Pirrong acknowledged that Gerard’s broader point about consumer benefits of U.S. oil exports might come true in the future. Generally speaking, he said, the availability of crude oil from the U.S. could blunt spikes in global oil prices if there’s any kind of crisis.

Still, linking the United States’ new ability to export crude oil to today’s gas prices doesn’t make sense, he said. Neither does applying it to the feud between Saudi Arabia and Iran.

With the current glut of oil supply, the Middle East tension could be keeping prices low because neither side would be willing to limit its own production to help the other. Right now, “the incentives of the Saudis are to punish the Iranians by keeping output high,” Pirrong said.

To those who opposed ending the export ban, Gerard’s attempt to tie the move to consumers’ current financial benefits is an aggressive bit of spin. “It’s always good to drill, according to API,” said Bill Snape, legal counsel for the Center for Biological Diversity, which opposed ending the ban. “They apply every modern current event to, ‘It must be a good time to drill.'”

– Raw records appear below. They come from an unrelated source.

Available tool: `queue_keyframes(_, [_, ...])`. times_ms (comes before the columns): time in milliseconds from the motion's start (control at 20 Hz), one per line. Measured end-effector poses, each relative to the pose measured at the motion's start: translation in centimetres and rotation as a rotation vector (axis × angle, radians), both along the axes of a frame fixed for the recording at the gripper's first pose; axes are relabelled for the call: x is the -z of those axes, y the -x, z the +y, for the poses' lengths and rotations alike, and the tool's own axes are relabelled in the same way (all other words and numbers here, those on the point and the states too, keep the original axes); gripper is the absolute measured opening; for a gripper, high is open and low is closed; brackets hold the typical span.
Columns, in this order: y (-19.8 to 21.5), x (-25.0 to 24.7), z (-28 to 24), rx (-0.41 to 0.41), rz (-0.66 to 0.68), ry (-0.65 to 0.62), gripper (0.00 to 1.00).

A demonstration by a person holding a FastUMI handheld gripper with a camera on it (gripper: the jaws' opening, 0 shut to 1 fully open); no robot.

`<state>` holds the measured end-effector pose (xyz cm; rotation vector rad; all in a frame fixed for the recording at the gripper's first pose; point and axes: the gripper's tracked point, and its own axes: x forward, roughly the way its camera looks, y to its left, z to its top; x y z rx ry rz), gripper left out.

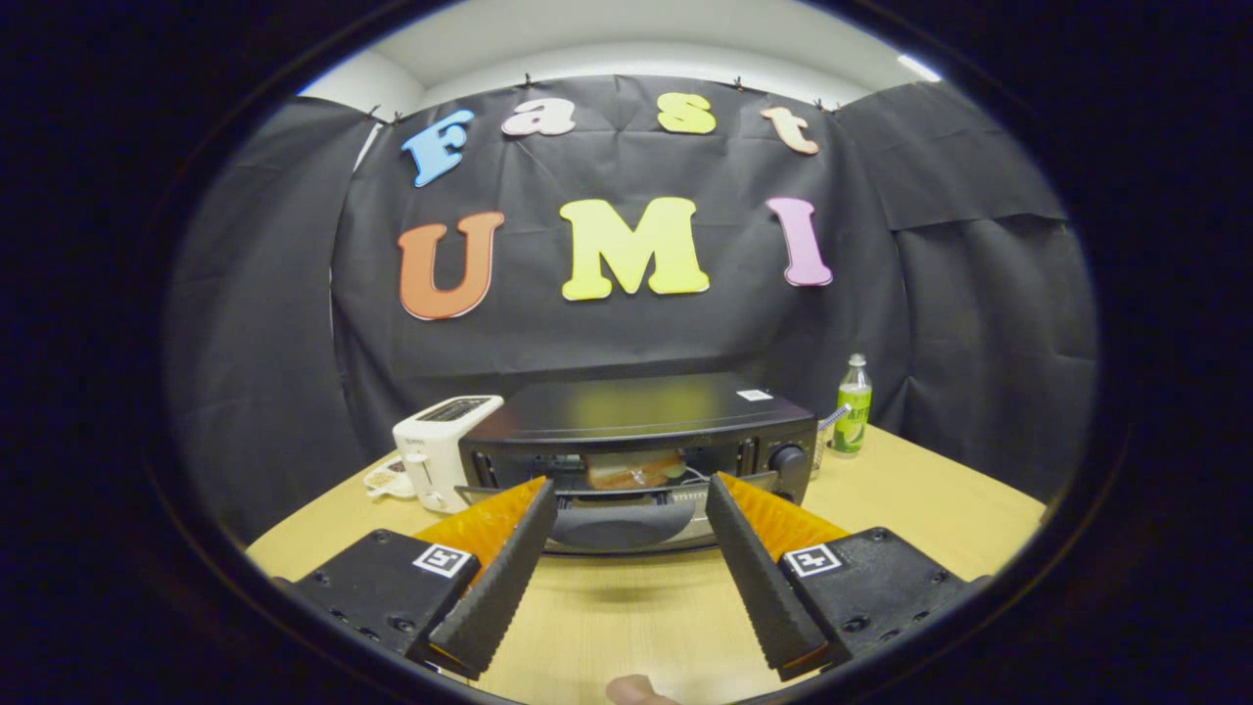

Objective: Open the toaster oven, put the food inside, and close the toaster oven door.

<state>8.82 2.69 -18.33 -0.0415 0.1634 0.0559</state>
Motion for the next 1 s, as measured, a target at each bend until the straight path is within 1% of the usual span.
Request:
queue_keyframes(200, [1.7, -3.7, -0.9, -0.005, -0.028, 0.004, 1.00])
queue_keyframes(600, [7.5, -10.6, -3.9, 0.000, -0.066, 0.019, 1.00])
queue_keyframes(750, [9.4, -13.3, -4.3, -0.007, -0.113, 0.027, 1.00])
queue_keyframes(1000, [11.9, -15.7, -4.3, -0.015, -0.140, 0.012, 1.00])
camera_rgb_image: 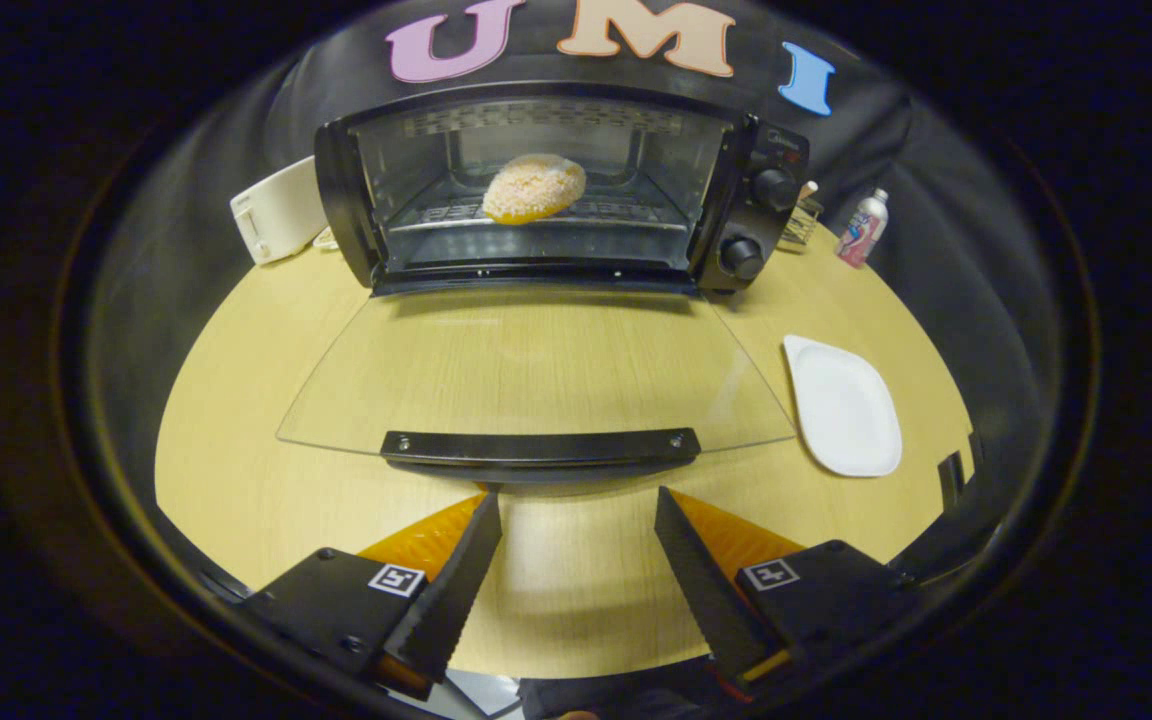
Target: Open the toaster oven, put the food inside, and close the toaster oven door.
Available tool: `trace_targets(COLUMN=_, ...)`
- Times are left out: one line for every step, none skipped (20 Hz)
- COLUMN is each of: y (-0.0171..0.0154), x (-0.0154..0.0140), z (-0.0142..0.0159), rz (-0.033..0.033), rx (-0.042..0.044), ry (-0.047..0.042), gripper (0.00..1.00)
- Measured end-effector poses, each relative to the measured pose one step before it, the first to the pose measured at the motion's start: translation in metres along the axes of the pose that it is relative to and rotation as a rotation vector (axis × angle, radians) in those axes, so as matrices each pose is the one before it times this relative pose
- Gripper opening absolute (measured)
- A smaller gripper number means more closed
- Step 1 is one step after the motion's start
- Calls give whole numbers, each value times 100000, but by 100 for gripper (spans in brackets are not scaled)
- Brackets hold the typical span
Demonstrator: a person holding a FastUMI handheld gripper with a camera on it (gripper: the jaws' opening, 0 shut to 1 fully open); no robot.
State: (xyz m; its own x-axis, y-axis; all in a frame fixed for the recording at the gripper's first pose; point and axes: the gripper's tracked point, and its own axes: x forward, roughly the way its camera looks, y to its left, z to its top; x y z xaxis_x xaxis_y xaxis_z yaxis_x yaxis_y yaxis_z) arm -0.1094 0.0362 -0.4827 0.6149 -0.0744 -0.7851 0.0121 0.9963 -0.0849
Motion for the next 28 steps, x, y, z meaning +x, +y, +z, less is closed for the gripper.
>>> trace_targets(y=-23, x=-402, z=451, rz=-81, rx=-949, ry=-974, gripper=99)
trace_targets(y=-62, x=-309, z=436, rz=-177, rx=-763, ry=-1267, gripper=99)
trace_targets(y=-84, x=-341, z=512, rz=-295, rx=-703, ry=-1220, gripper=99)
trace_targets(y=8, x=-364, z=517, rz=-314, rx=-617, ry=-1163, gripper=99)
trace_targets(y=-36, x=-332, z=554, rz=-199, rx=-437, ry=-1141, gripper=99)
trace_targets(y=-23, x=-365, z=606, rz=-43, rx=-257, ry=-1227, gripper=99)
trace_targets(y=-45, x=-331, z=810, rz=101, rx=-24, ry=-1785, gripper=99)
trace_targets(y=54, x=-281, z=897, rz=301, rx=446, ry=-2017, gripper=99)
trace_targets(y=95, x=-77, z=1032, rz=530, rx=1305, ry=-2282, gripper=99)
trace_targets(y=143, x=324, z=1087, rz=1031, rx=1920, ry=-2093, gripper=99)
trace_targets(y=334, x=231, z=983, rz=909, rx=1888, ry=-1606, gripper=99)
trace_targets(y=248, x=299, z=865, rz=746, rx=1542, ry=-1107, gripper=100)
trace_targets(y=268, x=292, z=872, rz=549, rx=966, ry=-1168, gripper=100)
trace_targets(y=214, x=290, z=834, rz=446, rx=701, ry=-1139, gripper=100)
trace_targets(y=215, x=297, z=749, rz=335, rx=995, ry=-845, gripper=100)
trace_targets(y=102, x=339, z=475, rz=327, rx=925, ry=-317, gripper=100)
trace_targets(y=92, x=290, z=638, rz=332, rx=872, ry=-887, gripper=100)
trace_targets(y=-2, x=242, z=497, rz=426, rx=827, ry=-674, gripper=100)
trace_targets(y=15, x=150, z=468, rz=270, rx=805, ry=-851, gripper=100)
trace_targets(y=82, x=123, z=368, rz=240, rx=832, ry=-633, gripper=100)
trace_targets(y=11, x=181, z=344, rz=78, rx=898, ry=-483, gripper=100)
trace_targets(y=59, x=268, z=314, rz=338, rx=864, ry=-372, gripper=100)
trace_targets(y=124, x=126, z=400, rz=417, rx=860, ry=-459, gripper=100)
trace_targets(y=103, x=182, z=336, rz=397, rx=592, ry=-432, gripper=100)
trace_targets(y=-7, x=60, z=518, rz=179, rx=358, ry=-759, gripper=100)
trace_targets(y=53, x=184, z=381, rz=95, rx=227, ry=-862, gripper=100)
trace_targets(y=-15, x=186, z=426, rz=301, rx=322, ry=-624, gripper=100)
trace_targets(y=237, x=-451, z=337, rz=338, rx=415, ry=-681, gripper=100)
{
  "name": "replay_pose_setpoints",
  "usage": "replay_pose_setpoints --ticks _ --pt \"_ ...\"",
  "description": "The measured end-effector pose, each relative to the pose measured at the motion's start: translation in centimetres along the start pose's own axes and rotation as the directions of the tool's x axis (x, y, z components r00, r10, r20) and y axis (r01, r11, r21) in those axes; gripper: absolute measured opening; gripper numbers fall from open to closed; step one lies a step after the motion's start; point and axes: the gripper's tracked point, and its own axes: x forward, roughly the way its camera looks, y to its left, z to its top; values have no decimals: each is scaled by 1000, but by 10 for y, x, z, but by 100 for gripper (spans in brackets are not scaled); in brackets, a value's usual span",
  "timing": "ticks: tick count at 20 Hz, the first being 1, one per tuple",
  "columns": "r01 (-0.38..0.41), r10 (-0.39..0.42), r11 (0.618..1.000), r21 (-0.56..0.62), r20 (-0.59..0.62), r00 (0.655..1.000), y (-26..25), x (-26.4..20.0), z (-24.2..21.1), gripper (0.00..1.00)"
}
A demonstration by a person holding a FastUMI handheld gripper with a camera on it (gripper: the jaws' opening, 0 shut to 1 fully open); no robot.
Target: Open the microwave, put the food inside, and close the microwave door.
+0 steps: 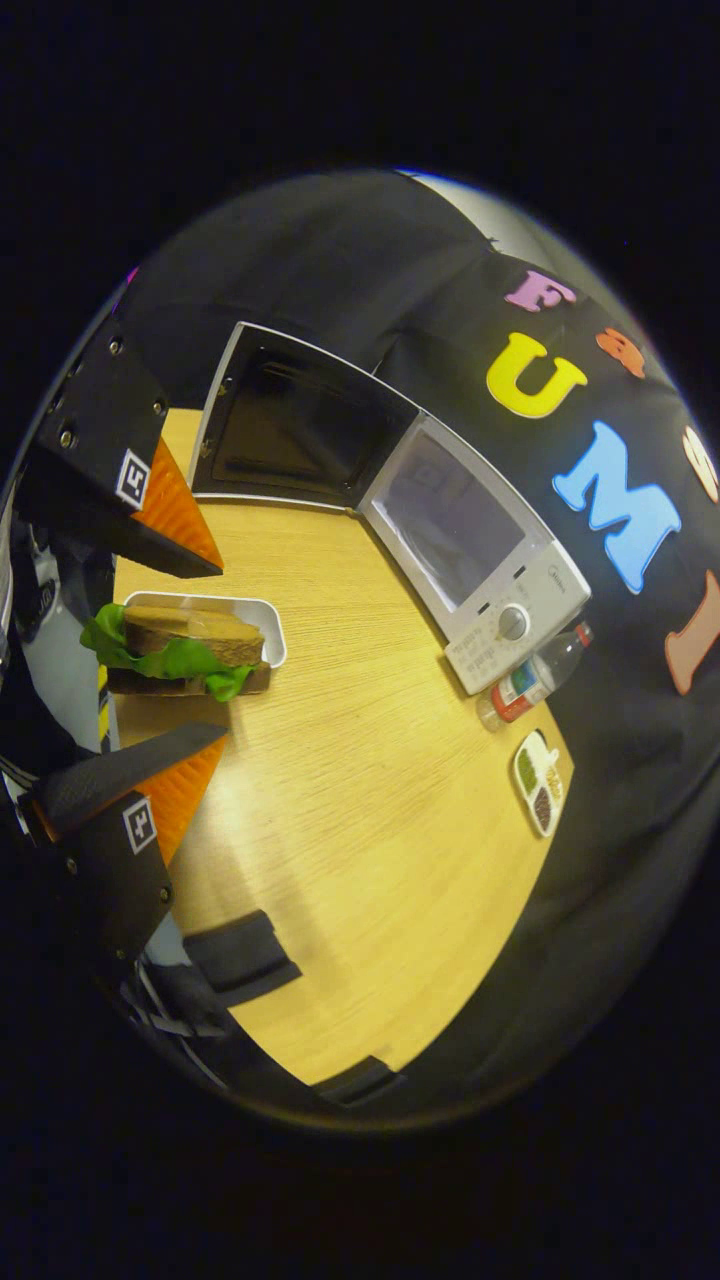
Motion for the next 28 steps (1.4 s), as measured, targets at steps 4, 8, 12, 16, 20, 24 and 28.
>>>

Gerard may be guilty of shining a misleadingly positive light on the end of the export ban, but people who feel differently about the oil industry are similarly unwilling to praise the economic benefits. For example, Rep. Raul Grijalva (D-Ariz.), who opposed ending the ban, told Morning Consult he doesn’t buy the argument that the availability of American gas globally will help avoid price spikes. Ending the ban will be “economically beneficial to different gas companies, conglomerates, but it has no effect domestically,” he said.

Snape, while taking issue with Gerard’s short-term claims, acknowledges that the long-term effects could keep oil prices down. But whether that’s a good thing is a matter of perspective. The current “artificially low” prices, Snape said, “are at odds with putting a price on carbon” to reduce emissions.